Elle a commencé très tôt : à quatre ans, elle prend la raquette et s’y attache vite. Les racines sportives ? On les trouve dans sa famille : fille d’un boxeur allemand et d’une professeure d’anglais russe. Bref, mélange intéressant entre discipline et discipline, avec une constante qui l’a poussée à investir son énergie dans ce qu’elle aime.
À l’adolescence, elle prend une décision qui change la trajectoire : elle émigre aux États-Unis. Le tennis formateur nord-américain va lui permettre d’ajouter une couche à son jeu, notamment grâce à son passage par la NCAA, la compétition universitaire. Dans une interview, elle expliquait que cette année-là l’a aidée à progresser : cours suivis, apprentissages au-delà du sport, mais surtout une consigne personnelle — construire son tennis et y consacrer toute son attention — en enchaînant les matchs pour accélérer.
Puis vient la transition, celle que tout le monde attend : le saut vers le circuit WTA. Ses débuts en 2023 ne l’ont pas arrêtée. Au contraire : un an suffit pour faire tomber les barrières, et 2024quatre titres en simple sur différentes surfaces (en Thaïlande, à Bad Homburg, à Budapest et à Hong Kong). En double, elle ne plaisante pas non plus : avec Mirra Andreeva, elle obtient la médaille d’argent aux Jeux Olympiques. La naissance d’une star, en somme — pas un effet d’annonce.
Son identité est aussi claire sur le court qu’en tribune. Shnaider se glisse dans le groupe des 20 meilleures raquettes mondiales, avec un style et une esthétique qui ne ressemblent pas à tout le monde. Oui, il y a cette bandana qui attire l’œil. Mais il y a surtout sa façon de jouer : un service qui pèse, une agressivité constante, et une puissance de frappe qui rend ses adversaires moins confortables que prévu. Et le détail qui compte : elle progresse encore, aussi bien en simple qu’en double.

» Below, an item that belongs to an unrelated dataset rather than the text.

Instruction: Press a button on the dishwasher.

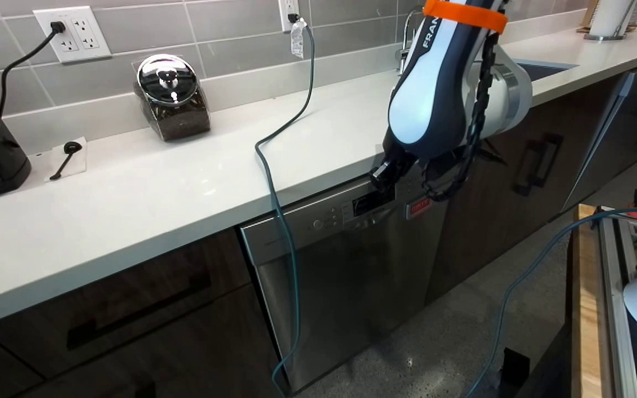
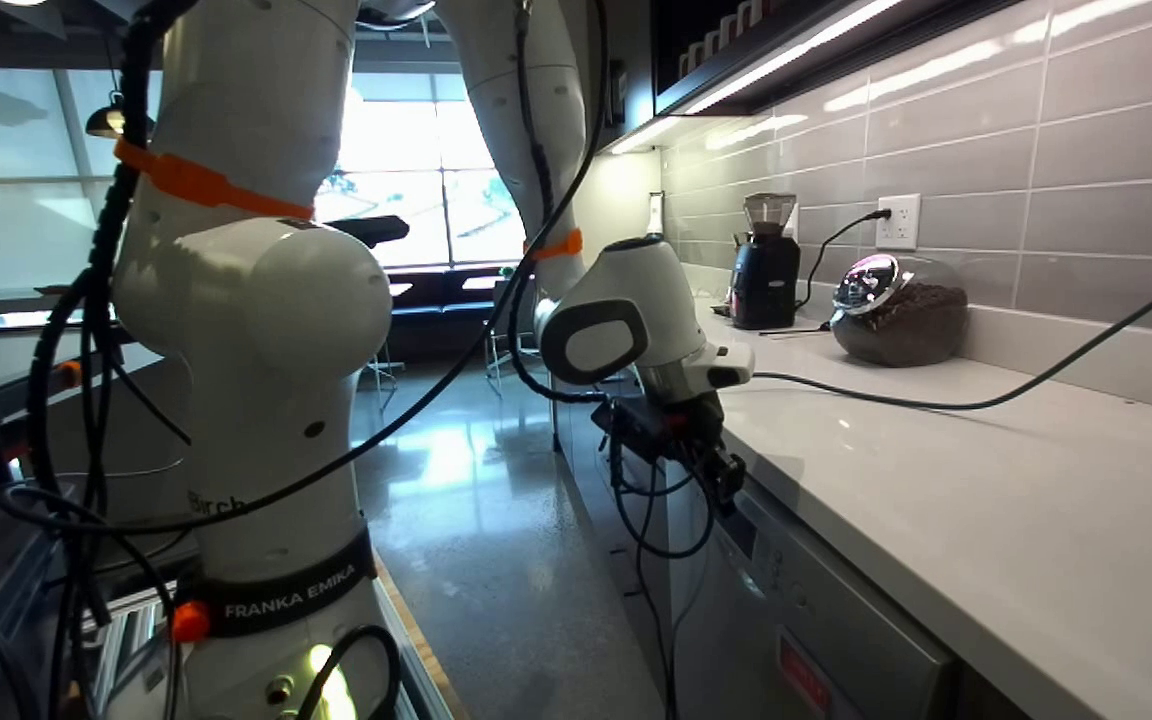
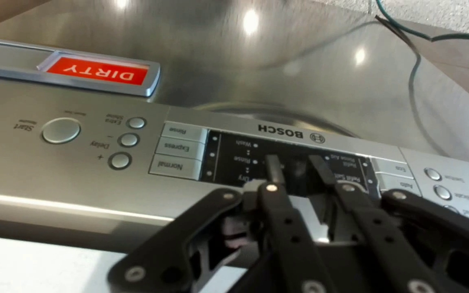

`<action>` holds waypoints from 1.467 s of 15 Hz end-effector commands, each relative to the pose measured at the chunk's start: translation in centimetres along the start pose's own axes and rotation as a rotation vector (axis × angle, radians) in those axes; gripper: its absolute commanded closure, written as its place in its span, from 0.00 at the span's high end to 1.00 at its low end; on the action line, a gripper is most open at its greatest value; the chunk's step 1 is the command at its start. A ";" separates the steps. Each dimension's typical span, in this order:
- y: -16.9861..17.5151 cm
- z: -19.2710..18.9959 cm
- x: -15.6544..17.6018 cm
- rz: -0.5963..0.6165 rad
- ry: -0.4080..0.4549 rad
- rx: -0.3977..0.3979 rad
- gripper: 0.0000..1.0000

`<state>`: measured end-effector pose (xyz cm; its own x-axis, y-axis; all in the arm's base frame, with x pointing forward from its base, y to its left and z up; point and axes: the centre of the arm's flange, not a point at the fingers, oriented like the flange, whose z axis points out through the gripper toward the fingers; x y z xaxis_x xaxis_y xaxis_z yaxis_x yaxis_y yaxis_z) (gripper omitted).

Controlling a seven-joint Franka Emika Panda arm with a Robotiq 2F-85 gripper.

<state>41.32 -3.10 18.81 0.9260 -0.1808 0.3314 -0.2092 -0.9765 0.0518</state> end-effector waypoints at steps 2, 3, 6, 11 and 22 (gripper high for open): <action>-0.7 -3.3 0.3 -0.070 -0.073 0.018 0.62; -0.7 -3.4 0.3 -0.078 -0.088 0.020 0.71; -0.7 -3.8 0.3 -0.105 -0.126 0.032 0.93; -1.6 -5.3 0.1 -0.179 -0.212 0.072 1.00; -4.5 -10.0 1.2 -0.202 -0.309 0.081 1.00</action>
<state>41.92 0.71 23.95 0.9988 0.0125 0.0465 0.0116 -0.9997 0.0206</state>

Les chiffres résument le reste : cinq titres en simple et trois en double sur une trajectoire encore courte. Elle atteint notamment la 11e place en simple et la 8e en double. Elle n’a que 22 ans, donc son plafond n’a pas fini de s’ouvrir. Cette saison, elle a aussi créé une attention particulière à Roland-Garros : capable de mettre Aryna Sabalenka à la porte, avant d’être éliminée en demi-finales. En clair : on risque de l’entendre encore souvent. Et oui, on ne peut pas oublier la bandana.
Points à retenir
- La bandana n’est pas qu’un accessoire : chez Shnaider, c’est devenu un repère visuel cohérent avec son style de jeu.
- Son “plus” actuel : elle performe à la fois en simple et en double, sans chercher à choisir trop tôt une seule voie.
- Le passage par la NCAA compte dans son évolution : elle y a construit son jeu… et appris à tenir le rythme.
- 2024 a posé des bases solides, avec plusieurs titres en simple sur différentes surfaces et une performance majeure en double.
- Son jeu repose beaucoup sur l’attaque : service puissant, prises d’initiative, et trajectoires qui forcent la réponse.
Pour ma part, ce qui m’intéresse vraiment dans l’histoire de Shnaider, ce n’est pas seulement qu’elle ressemble à une future grande — c’est qu’elle avance avec une identité nette, presque assumée, et qu’elle ne semble pas attendre qu’on lui donne la place. Comme journaliste, je trouve ça rafraîchissant : quand le sport crée des parcours qui méritent d’être suivis, ce n’est pas pour la décoration. Alors oui, bandana ou pas, je pense qu’on a intérêt à regarder attentivement. Et à soutenir ces trajectoires quand elles méritent l’attention.